*** Opening DATA SEGMENT ***
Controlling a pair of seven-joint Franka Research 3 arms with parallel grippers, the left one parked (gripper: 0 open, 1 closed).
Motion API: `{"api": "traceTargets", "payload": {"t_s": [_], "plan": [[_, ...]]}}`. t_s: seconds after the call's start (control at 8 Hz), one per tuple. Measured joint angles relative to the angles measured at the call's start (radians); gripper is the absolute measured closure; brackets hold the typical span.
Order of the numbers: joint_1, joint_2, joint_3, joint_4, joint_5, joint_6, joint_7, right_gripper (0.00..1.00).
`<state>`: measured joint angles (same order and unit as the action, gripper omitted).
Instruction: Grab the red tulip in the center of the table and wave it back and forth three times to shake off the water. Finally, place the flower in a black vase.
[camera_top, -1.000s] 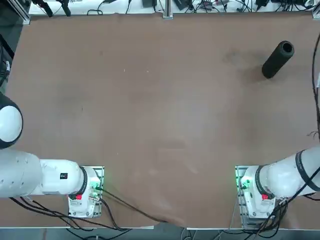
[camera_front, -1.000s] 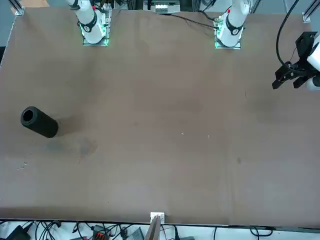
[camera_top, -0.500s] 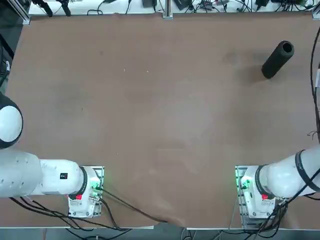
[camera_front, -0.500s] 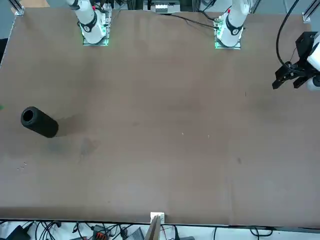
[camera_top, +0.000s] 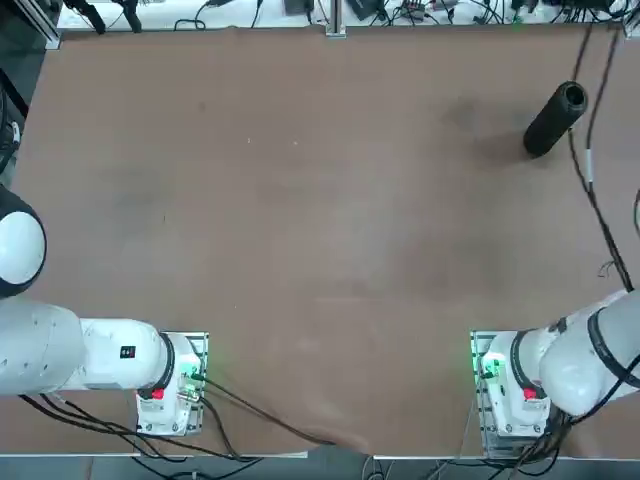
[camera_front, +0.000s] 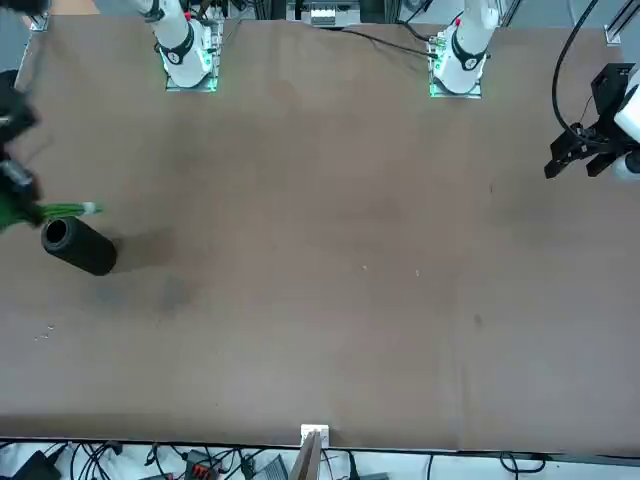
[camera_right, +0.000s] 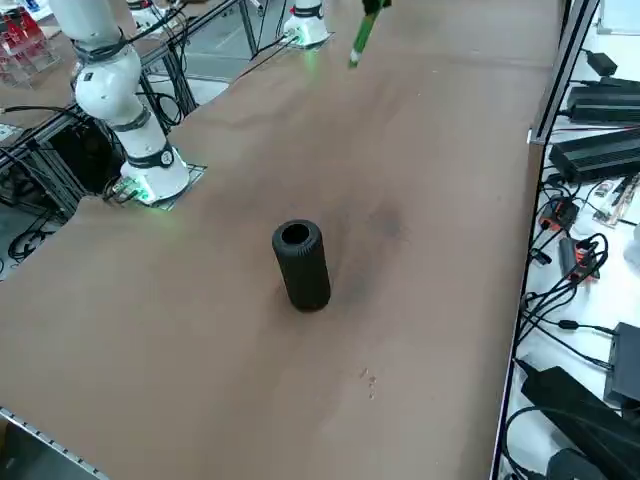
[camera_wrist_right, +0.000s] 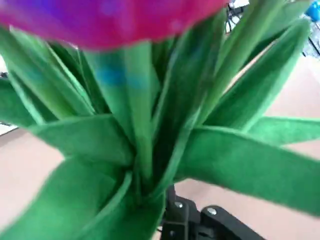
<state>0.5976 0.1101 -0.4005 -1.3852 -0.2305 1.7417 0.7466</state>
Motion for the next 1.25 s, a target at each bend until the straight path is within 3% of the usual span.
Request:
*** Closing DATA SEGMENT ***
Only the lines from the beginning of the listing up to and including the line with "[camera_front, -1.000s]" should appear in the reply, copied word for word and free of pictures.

Controlling a pair of seven-joint Franka Research 3 arms with parallel grippers, the left one parked (gripper: 0 open, 1 closed).
Motion API: `{"api": "traceTargets", "payload": {"t_s": [_], "plan": [[_, ...]]}}`. t_s: seconds after the call's start (control at 8 Hz), one per tuple. Measured joint angles relative to the angles measured at the call's start (radians); gripper is the absolute measured closure; brackets hold the typical span.
Order of the numbers: joint_1, joint_2, joint_3, joint_4, joint_5, joint_6, joint_7, right_gripper (0.00..1.00).
`<state>`: measured joint angles (same order and unit as the action, gripper omitted).
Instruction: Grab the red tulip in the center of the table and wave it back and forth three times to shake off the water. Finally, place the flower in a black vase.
[camera_top, -1.000s] 
[camera_front, -1.000s] 

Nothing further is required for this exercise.